If the databases in question (Elastic, MongoDB, others) make it too easy to set up unsecured access, possibly because they default to an unsecured state on installation, then some good may come of this: The reputation hit to the database vendors should encourage them to mend their ways.

If that happens, then the attack can arguably be justified despite the damage — consider all the future database installations which wouldn't otherwise have been secured which are now spared from not only destruction but theft.

I've said it on here before, but the way in which Elasticsearch used to lock away critical security functionality (like TLS support and RBAC) behind a paid subscription whilst making just enough functionality available for free such that users could shoot their foot off is disgusting.
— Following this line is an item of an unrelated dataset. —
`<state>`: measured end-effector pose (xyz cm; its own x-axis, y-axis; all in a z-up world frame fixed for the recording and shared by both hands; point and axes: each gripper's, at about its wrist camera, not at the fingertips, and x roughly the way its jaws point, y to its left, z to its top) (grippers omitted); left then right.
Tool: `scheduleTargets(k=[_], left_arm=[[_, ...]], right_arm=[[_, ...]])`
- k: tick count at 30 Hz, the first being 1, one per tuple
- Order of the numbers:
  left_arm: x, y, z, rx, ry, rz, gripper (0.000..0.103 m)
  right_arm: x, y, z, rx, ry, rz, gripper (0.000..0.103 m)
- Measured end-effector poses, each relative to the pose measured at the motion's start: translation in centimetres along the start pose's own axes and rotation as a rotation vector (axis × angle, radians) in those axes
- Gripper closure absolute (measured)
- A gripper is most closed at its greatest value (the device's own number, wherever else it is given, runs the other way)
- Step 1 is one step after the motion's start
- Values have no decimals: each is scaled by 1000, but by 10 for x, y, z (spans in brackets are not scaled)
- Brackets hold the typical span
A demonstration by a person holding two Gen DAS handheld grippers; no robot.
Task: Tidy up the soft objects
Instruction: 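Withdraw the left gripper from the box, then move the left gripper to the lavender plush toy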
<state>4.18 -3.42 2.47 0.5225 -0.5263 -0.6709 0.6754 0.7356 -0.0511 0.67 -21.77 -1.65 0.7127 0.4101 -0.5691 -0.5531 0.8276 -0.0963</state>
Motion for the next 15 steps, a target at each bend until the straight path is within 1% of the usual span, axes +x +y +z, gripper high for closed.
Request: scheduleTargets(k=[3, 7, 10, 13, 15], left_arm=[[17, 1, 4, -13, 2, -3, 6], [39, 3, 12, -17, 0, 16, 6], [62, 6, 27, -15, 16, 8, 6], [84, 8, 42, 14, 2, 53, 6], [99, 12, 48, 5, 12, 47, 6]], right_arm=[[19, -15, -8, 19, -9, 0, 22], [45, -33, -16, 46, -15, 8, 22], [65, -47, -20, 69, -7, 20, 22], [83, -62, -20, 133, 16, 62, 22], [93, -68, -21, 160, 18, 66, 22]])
This only ever changed after Open Distro for Elasticsearch came onto the scene and forced Elastic's hand.

I entirely agree the vendors are (partially) to blame here.

This is why we are refactoring our database to be able to migrate to Amazon documentdb from MongoDB. Encryption at rest.... Pay up!

Curious, why do you use Mongo? Does it give you something that a JSONB column in Postgres wouldn’t?

I use jsonb heavily. While it is amazing, I definitely wouldn’t rely on it as a general purpose replacement for NoSQL/schemaless data storage.

An example of an issue I am dealing with currently: while you can create a gin index to speed up containment queries, Postgres doesn’t keep any statistics about jsonb columns. This means the query planner will sometimes do stupid things, like using the index even for very non-selective overlap conditions, which is a lot slower than just doing a sequential scan.

Less of an issue for me but worth considering: the size of the gin index in my use case seems to be about 5x bigger than the size of the unindexed data. I was surprised by the size increase. I only use the containment operator so I could make a smaller/faster index using the jsonb_path_ops operator class. This is on my todo list :)

Like all non-btree indexes in Postgres, the index is unordered. That means sorting by values in the jsonb column will always be slow. This doesn’t matter for selective queries, but exacerbates my already slow non-selective queries that return large result sets.

That said, if your queries are selective, jsonb + gin indexes are surprisingly performant (in the 0.5-10ms range for small result sets). My use case is a mix of structured relational data with jsonb for user-defined values (which of course they want to use for querying/sorting and I was dumb enough to say “sure, why not?”)

In terms of the magnitude of data, there’s roughly 10 million rows. Each team using this service has the query scoped to about 500k-1 million records, and then additional filters (on the jsonb column) will scope that down to anywhere between 60k-0 results.

Thanks for the detailed response. I'm curious, is the NoSQL store a canonical store of its own data? If not, how do you replicate from postgres to the secondary store?

I ask because where I work we sync postgres to a secondary store for search, but the way it's done in a piecemeal, application-specific way gives me the heebie jeebies. It almost certainly will result in that secondary store drifting. Unfortunately we can't use something like zombodb [1] as we're on amazon RDS. It seems like you know your stuff, and seeing non-deterministic consistency irritates the heck out of me!

[1] https://github.com/zombodb/zombodb